Arthropod-borne flaviviruses and RNA interference: seeking new approaches for antiviral therapy

Abstract

Flaviviruses are the most prevalent arthropod-borne viruses worldwide, and nearly half of the 70 Flavivirus members identified are human pathogens. Despite the huge clinical impact of flaviviruses, there is no specific human antiviral therapy available to treat infection with any of the flaviviruses. Therefore, there is a continued search for novel therapies, and this review describes the current knowledge on the usage of RNA interference (RNAi) in combating flavivirus infections. RNAi is a process of sequence-specific gene silencing triggered by double-stranded RNA. Antiviral RNAi strategies against arthropod-borne flaviviruses have been reported and although several hurdles must be overcome to employ this technology in clinical applications, they potentially represent a new therapeutic tool.

Figure 4.1

RNA interference (RNAi). RNAi is a post‐transcriptional gene silencing mechanism that regulates gene expression and mediates resistance against pathogenic nucleic acids. The main effector molecules of RNAi are miRNAs and siRNAs. MiRNAs are encoded in the genome and transcribed into primary miRNA transcripts (pri-miRNAs). Pri-miRNAs are processed to miRNA precursors (pre-miRNAs) in the nucleus by the RNase III-like enzyme Drosha and the DiGeorge syndrome critical region 8 (DGCR8). Pre-miRNAs are transported to the cytoplasm by exportin 5, where they are cleaved by Dicer to yield ∼ 19–23 nt miRNA duplexes. One strand is then selected and loaded in the RNA-induced silencing complex (RISC). The key components of RISC are proteins of the Argonaute (AGO) family which mediate translational repression or cleavage of target mRNAs. Furthermore, dsRNA molecules are targets for the RNAi pathway. These dsRNA molecules are artificially introduced in the cell cytoplasm or are virus RNAs.
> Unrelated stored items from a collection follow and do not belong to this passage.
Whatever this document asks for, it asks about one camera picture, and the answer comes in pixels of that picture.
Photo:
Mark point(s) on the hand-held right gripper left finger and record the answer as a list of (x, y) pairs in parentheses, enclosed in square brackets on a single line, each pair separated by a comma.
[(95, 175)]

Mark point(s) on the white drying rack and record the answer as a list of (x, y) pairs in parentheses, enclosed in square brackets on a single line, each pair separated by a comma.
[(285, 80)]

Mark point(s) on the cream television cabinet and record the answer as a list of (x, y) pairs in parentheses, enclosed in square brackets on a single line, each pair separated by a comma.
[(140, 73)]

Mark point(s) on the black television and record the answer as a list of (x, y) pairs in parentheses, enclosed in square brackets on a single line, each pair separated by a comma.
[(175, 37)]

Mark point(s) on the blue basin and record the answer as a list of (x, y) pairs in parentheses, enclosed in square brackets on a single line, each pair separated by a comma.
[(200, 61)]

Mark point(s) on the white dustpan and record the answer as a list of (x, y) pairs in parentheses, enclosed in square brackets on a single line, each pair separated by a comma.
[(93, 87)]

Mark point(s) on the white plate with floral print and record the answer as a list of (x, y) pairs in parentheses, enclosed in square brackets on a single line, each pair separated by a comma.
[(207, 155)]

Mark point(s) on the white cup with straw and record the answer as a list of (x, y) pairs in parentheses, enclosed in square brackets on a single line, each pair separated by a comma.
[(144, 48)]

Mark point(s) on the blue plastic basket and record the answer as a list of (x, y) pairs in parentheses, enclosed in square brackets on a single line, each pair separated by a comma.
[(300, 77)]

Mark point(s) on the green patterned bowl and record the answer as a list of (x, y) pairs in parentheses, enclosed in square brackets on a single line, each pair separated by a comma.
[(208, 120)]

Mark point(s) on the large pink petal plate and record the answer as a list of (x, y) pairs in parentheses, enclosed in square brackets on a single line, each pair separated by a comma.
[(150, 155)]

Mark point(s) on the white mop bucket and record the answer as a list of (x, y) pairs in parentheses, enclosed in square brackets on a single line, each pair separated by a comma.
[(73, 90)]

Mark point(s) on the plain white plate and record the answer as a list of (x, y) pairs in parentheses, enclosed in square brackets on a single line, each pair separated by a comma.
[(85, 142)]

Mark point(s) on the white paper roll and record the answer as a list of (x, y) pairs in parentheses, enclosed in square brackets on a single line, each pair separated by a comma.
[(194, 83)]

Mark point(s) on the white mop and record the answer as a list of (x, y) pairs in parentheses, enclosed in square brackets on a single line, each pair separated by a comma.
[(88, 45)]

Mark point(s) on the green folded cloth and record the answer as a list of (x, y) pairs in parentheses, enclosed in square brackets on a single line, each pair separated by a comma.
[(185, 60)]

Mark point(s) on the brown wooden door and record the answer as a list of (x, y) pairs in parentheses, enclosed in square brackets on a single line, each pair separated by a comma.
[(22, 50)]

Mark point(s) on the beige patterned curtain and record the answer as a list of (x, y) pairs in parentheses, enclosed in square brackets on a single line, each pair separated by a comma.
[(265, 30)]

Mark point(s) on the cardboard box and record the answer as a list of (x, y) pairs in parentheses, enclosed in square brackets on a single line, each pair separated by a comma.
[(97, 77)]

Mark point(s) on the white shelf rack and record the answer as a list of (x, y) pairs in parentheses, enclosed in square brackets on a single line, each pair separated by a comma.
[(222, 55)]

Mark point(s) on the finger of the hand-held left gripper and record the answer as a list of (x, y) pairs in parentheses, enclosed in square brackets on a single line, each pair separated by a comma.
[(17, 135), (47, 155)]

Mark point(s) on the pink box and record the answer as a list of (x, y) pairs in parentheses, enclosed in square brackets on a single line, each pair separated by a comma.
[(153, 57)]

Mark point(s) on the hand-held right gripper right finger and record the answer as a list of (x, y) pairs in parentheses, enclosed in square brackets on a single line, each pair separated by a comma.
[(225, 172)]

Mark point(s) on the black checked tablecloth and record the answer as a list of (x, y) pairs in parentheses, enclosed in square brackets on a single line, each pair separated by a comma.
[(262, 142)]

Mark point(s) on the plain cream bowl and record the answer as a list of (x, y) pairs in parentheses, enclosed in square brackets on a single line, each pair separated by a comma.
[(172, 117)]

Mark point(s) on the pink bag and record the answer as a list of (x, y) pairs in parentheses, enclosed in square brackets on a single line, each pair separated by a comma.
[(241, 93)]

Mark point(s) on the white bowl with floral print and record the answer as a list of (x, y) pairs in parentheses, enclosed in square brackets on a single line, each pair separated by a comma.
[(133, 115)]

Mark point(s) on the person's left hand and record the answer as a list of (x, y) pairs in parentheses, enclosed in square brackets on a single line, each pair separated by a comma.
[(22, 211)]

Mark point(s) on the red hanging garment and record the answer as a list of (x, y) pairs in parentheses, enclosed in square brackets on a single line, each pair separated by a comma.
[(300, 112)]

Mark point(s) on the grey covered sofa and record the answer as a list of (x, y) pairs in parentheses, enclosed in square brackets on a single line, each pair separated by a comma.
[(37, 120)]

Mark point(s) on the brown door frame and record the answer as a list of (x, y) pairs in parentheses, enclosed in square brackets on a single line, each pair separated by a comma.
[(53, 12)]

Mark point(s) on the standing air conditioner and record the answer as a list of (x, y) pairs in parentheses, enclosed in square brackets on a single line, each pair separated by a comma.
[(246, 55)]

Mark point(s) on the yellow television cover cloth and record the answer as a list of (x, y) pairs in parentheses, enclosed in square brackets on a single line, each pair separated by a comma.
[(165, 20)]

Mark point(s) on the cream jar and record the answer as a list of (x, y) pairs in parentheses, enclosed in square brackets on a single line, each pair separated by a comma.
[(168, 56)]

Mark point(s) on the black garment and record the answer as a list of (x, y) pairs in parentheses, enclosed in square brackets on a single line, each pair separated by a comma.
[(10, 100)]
Like miRNA precursors, long dsRNA are processed by Dicer into ∼ 21 nt siRNA duplexes. One strand of the siRNA is selected and loaded into RISC. The binding of an siRNA to its target mRNA typically induces degradation.

Figure 4.2

Flavivirus life cycle. Flaviviruses bind to cellular receptors on the surface of susceptible host cells (1). Virions are internalized by endocytosis (2). The acidic environment within the endosomes induces fusion (3) between the viral and cell membranes resulting in the release of the RNA genome (4). The RNA genome of flaviviruses contains a single open reading frame and highly structured 3′ and 5′UTRs ends. The RNA is translated into a polyprotein precursor that is processed into three structural proteins and seven nonstructural proteins (5). The complementary sequences CS (cyclization sequence) and UAR (upstream AUG regions) at both ends of the genome allow its circularization a required step for replication. Replication is mediated by the nonstructural proteins. Virus assembly occurs in the endoplasmic reticulum (ER) (6). The resultant immature particles are transported through the Golgi network where furin-mediated cleavage of prM to M generates mature infectious particles (7) that are released by exocytosis (8).